Many things would trigger seizures for Ollie, some of his triggers included tiredness, being too cold, or too warm, excitement, and many others. It was hard to know he couldn’t always join in with other children, as if he played in the paddling pool for too long or jumped on a trampoline it could trigger one. I had picked up problems with Ollie’s heart rate during the night, via Ollie’s saturation monitor. I pushed for further testing at hospital, and Ollie was diagnosed with an intermittent complete heart block in July 2013. In the beginning of August 2013, Ollie had 3 hour long surgery to insert a pacemaker. This meant his heart rate couldn’t drop below 45bpm.
Ollie had trouble with his walking and was quite unsteady, some days much worse than others. He also had difficulty with eating and sleeping. Ollie’s speech had also been affected by the condition, and he had lost more than half of his speech. Ollie had been identified in November 2013, as having hearing loss in both ears so had two hearing aids. I was very hopeful that these would assist him with his speech. Ollie used an oxygen saturation monitor every time he slept. He also had a seizure alarm that was under his mattress, and an anti suffocation pillow.
Despite what Ollie went through on a daily basis, he was always such a happy, loving little boy. He was an amazing, caring big brother to his younger twin brothers. He loved to play in the garden, and he loved to dance to gangnam style. Elmo was his favourite thing to watch on the television. We taught Ollie to use Makaton signing as his speech was deteriorating, he was incredible at it. Ollie had the most amazing personality, and his smile lit up every single room he entered.
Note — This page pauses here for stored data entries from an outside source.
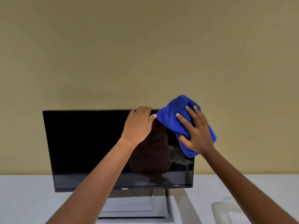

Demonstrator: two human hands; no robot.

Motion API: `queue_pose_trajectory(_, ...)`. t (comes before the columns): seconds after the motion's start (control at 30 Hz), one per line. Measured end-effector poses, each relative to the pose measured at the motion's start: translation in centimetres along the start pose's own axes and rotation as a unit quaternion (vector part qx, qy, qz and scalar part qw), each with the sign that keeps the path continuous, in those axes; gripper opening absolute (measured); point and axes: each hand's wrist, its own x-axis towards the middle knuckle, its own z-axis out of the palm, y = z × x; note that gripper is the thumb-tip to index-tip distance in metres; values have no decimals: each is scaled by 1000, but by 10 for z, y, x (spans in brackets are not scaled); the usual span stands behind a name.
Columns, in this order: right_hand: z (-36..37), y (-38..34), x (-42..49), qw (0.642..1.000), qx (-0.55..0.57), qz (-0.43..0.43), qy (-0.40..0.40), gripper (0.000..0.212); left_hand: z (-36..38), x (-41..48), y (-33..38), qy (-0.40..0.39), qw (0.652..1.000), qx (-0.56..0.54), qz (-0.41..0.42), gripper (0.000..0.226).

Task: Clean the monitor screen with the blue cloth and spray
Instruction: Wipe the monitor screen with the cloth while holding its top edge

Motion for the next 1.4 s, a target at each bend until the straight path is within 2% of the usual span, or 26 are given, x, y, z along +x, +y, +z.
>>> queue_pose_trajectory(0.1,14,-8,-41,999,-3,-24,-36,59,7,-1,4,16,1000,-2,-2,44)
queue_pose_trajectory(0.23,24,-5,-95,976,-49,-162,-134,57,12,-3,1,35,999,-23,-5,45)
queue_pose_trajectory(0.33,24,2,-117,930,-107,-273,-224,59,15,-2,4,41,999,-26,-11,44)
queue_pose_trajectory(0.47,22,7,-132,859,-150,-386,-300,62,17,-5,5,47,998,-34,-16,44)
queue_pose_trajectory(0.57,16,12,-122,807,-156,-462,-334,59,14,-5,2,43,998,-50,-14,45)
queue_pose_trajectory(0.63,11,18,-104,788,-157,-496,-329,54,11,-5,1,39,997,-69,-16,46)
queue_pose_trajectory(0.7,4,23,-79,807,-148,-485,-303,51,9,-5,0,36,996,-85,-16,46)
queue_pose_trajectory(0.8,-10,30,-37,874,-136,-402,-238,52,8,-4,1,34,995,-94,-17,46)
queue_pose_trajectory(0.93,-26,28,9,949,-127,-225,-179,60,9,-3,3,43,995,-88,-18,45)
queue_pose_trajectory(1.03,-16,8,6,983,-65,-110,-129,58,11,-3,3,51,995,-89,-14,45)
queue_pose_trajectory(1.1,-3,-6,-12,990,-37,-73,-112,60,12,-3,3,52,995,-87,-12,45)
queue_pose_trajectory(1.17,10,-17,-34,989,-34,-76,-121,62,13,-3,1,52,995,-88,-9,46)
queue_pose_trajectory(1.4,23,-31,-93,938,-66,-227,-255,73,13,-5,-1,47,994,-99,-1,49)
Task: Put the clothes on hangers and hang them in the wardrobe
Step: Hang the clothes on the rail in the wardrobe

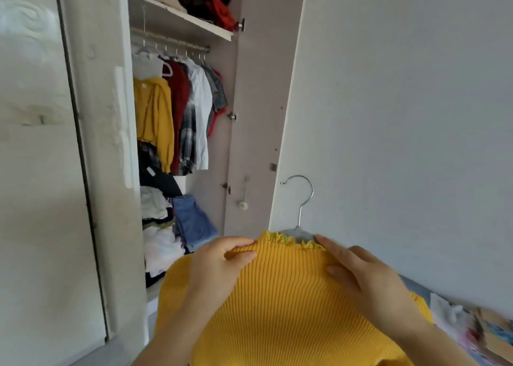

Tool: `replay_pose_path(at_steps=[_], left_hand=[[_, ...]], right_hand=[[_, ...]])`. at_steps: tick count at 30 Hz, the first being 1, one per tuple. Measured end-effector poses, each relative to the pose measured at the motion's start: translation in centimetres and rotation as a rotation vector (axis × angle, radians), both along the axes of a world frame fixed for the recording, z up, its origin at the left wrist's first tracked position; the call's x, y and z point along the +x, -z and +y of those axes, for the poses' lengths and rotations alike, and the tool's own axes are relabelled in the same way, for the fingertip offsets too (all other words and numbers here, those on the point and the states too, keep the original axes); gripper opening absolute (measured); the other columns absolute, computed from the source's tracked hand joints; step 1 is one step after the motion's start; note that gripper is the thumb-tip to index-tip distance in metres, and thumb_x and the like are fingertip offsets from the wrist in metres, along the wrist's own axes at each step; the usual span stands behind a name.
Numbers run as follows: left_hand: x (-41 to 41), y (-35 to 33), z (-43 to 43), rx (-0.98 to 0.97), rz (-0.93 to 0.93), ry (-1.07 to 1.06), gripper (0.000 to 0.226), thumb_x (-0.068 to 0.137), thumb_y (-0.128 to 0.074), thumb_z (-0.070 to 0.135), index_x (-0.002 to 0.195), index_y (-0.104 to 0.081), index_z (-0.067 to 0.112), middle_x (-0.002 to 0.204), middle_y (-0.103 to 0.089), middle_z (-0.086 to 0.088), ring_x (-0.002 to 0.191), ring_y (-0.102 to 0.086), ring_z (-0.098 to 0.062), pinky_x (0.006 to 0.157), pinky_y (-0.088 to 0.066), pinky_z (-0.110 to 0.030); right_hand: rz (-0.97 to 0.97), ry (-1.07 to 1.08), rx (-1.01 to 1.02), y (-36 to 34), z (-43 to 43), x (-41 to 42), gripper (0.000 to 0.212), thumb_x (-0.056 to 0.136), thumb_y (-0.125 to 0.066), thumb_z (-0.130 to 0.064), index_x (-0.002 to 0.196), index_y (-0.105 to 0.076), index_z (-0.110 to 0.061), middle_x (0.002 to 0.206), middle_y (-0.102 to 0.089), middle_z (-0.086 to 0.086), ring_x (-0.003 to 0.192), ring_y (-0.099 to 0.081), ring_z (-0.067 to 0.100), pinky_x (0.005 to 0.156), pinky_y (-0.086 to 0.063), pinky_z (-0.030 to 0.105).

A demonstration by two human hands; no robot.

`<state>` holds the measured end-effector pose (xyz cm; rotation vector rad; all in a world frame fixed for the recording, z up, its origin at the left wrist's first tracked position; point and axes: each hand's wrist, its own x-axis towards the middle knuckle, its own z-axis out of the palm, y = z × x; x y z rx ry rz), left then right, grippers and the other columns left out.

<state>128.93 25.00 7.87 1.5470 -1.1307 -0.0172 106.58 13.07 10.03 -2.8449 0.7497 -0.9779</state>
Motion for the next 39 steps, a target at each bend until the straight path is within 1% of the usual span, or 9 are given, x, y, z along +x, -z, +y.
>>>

December was brilliant, we went on a steam train to see santa, we saw santa the musical at the theatre, and he met the real Santa, too. Christmas day started out amazingly. Ollie was alert, happy and full of energy. At just before 6pm, Ollie had a tonic clonic seizure, and despite giving him his emergency medication and oxygen, the seizure wouldn’t stop. In fact it continued for 3 long hours. Staff at the hospital tried everything, to control it, he even had a line put into his bone marrow in the shin. Ollie was then put into an induced coma and finally it stopped. Tragically when the anaesthetic began to wear off Ollie started to have a different type of seizure (Myoclonic). This continued again for hours, and a team of intensive care staff were sent down from London to take him there. It was hard for them to stabilise Ollie enough to travel in the ambulance, but thankfully after 2 and a half hours, they managed to transfer him. The ambulance staff were amazing and so caring towards Ollie. Once we arrived in London, Ollie had over 10 canulas put in for different drugs. He fought so very hard, but sadly too much damage had been caused by the seizures, and Ollie could no longer fight. He never regained consciousness after the first seizure. On the 27th December, Ollie fell asleep peacefully with us, and will sleep with the angels now in heaven.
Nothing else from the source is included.